**RECORDED DATA:**
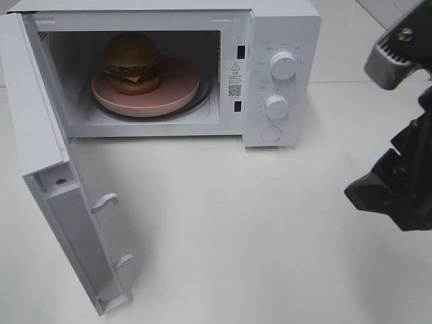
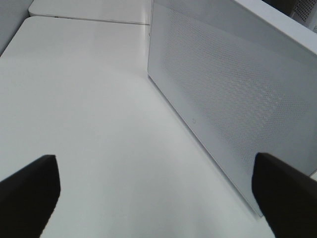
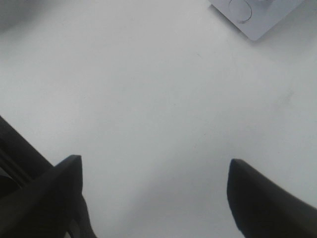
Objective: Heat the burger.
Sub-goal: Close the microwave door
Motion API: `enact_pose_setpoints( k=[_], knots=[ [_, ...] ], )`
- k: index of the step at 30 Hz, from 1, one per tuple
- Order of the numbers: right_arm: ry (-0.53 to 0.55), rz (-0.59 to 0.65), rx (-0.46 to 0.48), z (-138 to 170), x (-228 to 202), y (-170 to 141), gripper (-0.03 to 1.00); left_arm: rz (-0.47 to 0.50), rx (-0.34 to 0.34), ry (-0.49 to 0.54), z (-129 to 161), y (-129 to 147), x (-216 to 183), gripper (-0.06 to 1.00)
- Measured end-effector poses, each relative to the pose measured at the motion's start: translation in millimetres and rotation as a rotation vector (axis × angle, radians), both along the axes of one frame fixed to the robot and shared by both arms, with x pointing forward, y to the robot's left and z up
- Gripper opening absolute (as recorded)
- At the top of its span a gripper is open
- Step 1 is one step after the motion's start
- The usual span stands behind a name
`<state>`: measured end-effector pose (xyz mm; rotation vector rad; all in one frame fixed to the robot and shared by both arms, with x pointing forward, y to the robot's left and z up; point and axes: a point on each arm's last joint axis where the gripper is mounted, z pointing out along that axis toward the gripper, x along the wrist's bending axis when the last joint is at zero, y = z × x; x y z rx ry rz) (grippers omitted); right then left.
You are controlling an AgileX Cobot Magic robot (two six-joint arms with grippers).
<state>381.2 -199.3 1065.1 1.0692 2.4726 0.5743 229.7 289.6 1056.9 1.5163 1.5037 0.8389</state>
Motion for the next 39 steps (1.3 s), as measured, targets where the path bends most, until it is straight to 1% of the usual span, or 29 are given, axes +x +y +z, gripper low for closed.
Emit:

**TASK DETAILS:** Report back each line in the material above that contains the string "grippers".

**TASK ANSWER:**
`<state>`: measured end-effector pose (xyz mm; rotation vector rad; all in one frame fixed to the robot and shared by both arms, with x pointing forward, y to the robot's left and z up; point and axes: a point on each arm's last joint axis where the gripper is mounted, z pointing out along that axis toward the gripper, x along the wrist's bending axis when the last joint is at zero, y = z × x; x y z rx ry rz) (grippers omitted); right then left.
You are controlling an AgileX Cobot Magic robot (two six-joint arms with grippers).

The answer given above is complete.